▶ _Activity_:
Only one stretch of the data below is wanted: the lines from the one with "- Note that" through the one with "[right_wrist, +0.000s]", repeated exactly.

========

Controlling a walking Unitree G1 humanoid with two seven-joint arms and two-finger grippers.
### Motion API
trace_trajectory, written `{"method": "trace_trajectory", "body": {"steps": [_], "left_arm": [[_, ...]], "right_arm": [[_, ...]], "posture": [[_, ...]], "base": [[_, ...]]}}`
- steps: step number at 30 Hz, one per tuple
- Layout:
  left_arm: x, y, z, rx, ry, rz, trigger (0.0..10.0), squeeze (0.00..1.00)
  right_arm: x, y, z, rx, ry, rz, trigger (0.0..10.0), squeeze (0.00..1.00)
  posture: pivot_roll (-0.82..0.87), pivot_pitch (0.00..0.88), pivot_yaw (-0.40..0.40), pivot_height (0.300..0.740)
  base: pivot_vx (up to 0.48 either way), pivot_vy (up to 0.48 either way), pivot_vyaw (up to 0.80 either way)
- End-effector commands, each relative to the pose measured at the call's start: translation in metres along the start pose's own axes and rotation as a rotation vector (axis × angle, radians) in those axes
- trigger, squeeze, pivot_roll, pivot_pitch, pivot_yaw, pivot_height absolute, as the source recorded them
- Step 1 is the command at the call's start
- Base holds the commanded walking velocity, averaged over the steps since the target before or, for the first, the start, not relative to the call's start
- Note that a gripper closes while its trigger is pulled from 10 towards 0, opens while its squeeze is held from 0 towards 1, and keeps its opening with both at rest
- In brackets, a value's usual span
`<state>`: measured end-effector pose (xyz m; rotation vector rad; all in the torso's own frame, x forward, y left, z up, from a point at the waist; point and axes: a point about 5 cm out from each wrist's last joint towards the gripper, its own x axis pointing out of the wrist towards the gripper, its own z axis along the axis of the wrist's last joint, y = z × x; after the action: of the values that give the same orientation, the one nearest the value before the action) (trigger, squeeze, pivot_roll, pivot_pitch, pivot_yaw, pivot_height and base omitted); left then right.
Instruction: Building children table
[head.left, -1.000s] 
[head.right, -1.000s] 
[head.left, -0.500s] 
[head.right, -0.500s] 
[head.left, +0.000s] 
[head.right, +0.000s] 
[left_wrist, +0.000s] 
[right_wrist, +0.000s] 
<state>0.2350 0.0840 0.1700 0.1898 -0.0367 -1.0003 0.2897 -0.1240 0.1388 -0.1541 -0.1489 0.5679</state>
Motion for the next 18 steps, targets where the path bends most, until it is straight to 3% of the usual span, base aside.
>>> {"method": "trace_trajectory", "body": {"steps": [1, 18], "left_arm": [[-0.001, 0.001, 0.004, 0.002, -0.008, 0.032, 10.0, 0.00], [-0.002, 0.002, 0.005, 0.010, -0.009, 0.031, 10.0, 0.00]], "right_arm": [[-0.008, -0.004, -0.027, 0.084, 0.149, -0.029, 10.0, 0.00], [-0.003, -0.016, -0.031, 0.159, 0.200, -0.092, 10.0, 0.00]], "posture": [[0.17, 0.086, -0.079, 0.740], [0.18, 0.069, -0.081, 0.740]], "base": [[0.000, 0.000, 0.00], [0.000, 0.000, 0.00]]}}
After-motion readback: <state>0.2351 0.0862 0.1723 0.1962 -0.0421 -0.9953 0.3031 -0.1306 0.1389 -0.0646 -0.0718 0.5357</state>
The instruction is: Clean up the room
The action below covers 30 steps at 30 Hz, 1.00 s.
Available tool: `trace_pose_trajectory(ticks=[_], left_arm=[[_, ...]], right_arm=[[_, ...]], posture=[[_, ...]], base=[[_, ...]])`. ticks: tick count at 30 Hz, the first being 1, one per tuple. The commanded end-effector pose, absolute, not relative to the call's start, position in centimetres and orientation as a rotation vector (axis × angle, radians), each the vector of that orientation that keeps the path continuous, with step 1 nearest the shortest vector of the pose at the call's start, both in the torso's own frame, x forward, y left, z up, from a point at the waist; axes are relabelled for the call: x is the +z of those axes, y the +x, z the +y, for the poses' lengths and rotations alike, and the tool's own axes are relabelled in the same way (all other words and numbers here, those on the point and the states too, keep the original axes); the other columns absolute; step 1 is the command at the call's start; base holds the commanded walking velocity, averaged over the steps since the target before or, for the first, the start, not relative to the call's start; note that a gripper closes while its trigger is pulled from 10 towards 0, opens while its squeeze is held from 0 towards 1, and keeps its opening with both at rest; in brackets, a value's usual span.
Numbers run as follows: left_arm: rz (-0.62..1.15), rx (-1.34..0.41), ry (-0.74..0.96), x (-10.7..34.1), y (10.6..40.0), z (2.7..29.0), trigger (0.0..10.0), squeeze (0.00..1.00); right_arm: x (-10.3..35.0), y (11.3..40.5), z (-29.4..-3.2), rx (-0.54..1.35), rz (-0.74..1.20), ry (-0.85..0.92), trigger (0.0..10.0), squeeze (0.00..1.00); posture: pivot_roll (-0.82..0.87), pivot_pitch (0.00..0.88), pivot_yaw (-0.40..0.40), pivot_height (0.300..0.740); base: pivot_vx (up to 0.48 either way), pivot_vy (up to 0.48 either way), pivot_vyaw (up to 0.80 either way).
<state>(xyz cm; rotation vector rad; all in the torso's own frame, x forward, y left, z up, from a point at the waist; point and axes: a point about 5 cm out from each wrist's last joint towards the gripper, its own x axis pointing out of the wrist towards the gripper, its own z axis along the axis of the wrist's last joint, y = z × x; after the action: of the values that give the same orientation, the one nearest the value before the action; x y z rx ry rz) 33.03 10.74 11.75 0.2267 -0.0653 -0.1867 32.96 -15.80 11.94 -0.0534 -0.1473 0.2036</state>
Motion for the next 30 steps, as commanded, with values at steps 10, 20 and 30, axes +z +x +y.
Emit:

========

▶ _Exercise solution_:
- Note that a gripper closes while its trigger is pulled from 10 towards 0, opens while its squeeze is held from 0 towards 1, and keeps its opening with both at rest
- In brackets, a value's usual span
`<state>`: measured end-effector pose (xyz m; rotation vector rad; all in the torso's own frame, x forward, y left, z up, from a point at the waist; point and axes: a point about 5 cm out from each wrist's last joint towards the gripper, its own x axis pointing out of the wrist towards the gripper, its own z axis along the axis of the wrist's last joint, y = z × x; after the action: of the values that give the same orientation, the one nearest the value before the action) (trigger, squeeze, pivot_roll, pivot_pitch, pivot_yaw, pivot_height and base omitted); left then right.
Instruction: Building children table
[head.left, -1.000s] 
[head.right, -1.000s] 
[head.left, -0.500s] 
[head.right, -0.500s] 
[head.left, +0.000s] 
[head.right, +0.000s] 
[left_wrist, +0.000s] 
[right_wrist, +0.000s] 

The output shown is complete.